Nursing, Allied Health, and Interprofessional Team Monitoring

Credentialing requires the effort of an interprofessional team. Typically, each hospital has a credentialing specialist who works for medical staff. The physician applies supporting documents to the credential specialist. The hospital conducts primary source verification. For primary source verification, the Hospital gathers information directly from sources like ECFMG, medical schools, residency training programs, state medical boards, etc.  The credentialing specialist brings reports to the hospital credentialing committee.

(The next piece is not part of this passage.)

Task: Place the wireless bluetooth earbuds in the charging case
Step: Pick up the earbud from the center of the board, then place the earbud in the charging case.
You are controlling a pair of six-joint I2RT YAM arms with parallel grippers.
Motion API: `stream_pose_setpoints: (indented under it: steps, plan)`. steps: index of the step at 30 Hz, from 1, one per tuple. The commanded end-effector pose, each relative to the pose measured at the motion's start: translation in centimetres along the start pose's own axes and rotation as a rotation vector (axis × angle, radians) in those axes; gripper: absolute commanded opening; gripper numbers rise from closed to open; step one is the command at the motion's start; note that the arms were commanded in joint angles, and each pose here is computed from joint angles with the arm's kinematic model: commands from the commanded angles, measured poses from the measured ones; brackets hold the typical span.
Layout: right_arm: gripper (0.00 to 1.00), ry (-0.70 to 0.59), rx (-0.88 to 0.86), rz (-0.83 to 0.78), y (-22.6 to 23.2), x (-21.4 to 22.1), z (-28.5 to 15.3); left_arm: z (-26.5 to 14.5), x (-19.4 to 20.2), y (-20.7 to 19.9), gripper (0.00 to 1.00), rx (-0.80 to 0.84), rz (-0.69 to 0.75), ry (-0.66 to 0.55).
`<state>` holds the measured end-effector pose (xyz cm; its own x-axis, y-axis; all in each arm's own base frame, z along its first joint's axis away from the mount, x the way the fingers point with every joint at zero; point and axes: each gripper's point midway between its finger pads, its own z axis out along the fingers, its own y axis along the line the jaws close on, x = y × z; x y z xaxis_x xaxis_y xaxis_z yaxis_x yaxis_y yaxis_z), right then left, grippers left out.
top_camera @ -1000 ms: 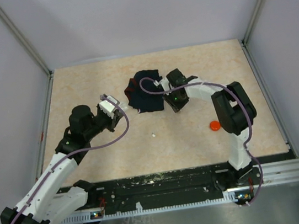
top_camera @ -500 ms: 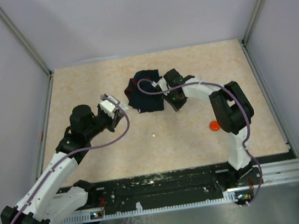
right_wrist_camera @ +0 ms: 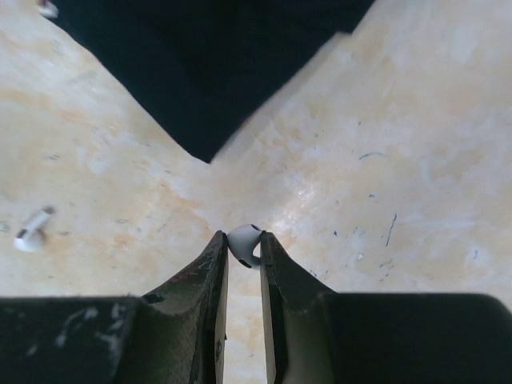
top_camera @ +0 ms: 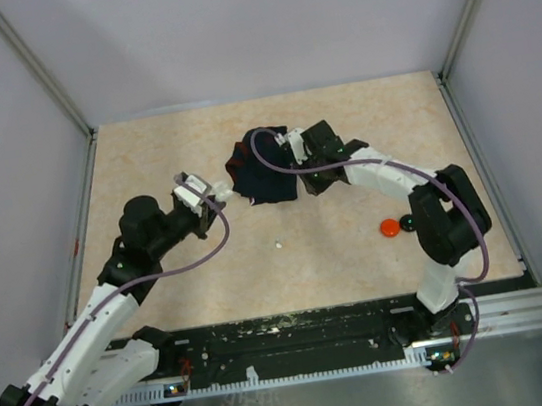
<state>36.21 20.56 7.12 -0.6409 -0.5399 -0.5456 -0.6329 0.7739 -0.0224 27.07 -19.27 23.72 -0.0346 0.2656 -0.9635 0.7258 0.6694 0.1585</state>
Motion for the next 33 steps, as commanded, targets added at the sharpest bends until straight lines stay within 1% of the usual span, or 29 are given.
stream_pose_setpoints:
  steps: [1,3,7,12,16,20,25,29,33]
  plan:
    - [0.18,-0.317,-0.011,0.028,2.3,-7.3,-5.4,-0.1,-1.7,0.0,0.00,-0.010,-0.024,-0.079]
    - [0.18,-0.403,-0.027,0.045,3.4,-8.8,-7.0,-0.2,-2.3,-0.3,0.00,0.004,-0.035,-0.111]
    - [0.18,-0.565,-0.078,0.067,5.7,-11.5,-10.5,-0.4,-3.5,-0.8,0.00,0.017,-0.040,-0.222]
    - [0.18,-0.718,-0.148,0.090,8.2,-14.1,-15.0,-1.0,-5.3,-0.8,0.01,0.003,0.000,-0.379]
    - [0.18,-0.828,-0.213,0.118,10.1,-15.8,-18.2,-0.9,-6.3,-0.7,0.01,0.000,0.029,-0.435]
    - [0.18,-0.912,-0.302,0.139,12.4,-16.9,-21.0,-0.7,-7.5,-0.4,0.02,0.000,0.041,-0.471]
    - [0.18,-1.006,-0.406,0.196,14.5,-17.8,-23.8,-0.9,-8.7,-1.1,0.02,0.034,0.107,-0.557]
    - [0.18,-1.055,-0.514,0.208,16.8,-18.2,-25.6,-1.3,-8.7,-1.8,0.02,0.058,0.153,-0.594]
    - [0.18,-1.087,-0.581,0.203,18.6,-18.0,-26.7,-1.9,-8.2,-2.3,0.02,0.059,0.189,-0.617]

The Credentialing Committee is usually composed of members elected from different departments to serve on the committee. When a physician has a malpractice claim or other negative facts, credential committee members discuss the application individually and make recommendations based on hospital needs and physician qualifications. If the application is clear from all sources, the credentialing committee approves the application. Typically, the credentialling committee meets every 1 to 3 months. The application is then forwarded to the medical executive committee meeting for review. The medical executive committee usually comprises the chiefs of different sections, the legal department, risk management, and administrative personnel. The hospital board of directors reviews the application only after the medical executive committee approves. The hospital board of directors gives final approval to grant privileges so the physician can work in the hospital.